Ovviamente, è indispensabile, oltre che obbligatoria, fare la visita medica sportiva prima di iniziare a fare qualsiasi attività sportiva, ed in particolar modo la maratona. Questa visita va ripetuta annualmente e comprende un check-up del cuore anche sotto sforzo.

Ma la cosa più importante per “non morire” è capire quando si sta esagerando, soprattutto quando le condizioni ambientali non sono le solite alle quali siete abituati. Ad esempio, in primavera capita spesso di andare a correre una maratona (ma la cosa vale anche per una mezza o per una gara di 10 km) dopo aver fatto un periodo di preparazione con una temperatura bassa (al massimo 10/12°) e proprio il giorno della gara, soprattutto dalla terza ora di corsa in poi, si cominciano a percepire temperature superiori ai 22/25°. Non ci vuole uno scienziato per capire che se si comincia a soffrire e non si riesce a tenere il ritmo provato e collaudato in allenamento il motivo principale è il forte sbalzo di temperatura (soprattutto se è il primo caldo stagionale) che provoca una inevitabile disidratazione.

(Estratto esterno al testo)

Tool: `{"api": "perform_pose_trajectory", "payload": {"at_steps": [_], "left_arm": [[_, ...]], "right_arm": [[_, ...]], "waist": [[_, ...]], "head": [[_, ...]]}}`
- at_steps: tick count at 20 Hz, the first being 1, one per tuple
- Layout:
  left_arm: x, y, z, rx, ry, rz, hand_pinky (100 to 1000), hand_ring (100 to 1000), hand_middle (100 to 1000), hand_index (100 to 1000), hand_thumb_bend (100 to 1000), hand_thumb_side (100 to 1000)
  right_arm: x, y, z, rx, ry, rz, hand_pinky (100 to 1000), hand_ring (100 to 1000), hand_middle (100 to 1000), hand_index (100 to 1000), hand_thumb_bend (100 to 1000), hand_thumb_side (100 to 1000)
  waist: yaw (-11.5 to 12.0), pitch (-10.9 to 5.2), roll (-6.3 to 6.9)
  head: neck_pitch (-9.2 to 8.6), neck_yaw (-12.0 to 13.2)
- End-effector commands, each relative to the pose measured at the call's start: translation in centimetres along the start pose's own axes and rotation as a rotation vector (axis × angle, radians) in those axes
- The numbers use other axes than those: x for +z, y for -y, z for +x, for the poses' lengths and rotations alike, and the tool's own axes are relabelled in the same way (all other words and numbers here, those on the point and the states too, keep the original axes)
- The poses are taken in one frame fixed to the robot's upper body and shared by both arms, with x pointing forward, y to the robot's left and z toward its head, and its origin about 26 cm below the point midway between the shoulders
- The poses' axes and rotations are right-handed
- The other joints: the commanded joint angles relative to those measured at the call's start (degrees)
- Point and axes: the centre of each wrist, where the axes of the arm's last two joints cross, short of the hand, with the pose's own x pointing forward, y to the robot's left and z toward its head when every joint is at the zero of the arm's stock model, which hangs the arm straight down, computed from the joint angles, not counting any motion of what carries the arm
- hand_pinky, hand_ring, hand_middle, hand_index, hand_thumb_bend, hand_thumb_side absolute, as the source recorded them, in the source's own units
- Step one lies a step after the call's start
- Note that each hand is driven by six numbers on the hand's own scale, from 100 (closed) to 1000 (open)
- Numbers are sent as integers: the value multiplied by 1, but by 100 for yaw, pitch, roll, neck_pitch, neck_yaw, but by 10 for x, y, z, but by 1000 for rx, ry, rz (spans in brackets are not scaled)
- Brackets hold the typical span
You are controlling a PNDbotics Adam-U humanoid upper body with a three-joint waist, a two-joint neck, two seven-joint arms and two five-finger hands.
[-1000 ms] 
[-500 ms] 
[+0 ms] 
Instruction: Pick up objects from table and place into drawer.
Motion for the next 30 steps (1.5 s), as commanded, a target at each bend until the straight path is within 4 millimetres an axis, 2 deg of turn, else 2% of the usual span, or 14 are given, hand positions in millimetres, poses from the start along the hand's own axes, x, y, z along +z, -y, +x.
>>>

Bene, in casi come questi è buona norma “tirare i remi in barca” ovvero abbassare il ritmo di corsa senza sovraffaticarsi o, addirittura, se è il caso, percorrere qualche km anche camminando, in modo da recuperare le energie perse, oltre a cercare in tutti i modi di bere e rinfrescarsi.

Bisogna avere l’intelligenza di capire quando si può osare, ovvero allungare il passo e quando, al contrario, conviene andare tranquilli per evitare di farsi male e rischiare l’infortunio.

Purtroppo ho visto con i miei occhi persone che si sono ostinate a continuare a correre fino allo sfinimento fisico, per poi essere soccorsi dal personale medico, mettendo a repentaglio non solo la propria incolumità fisica, ma soprattutto vanificando la voglia di divertimento che deve sempre esserci nella corsa.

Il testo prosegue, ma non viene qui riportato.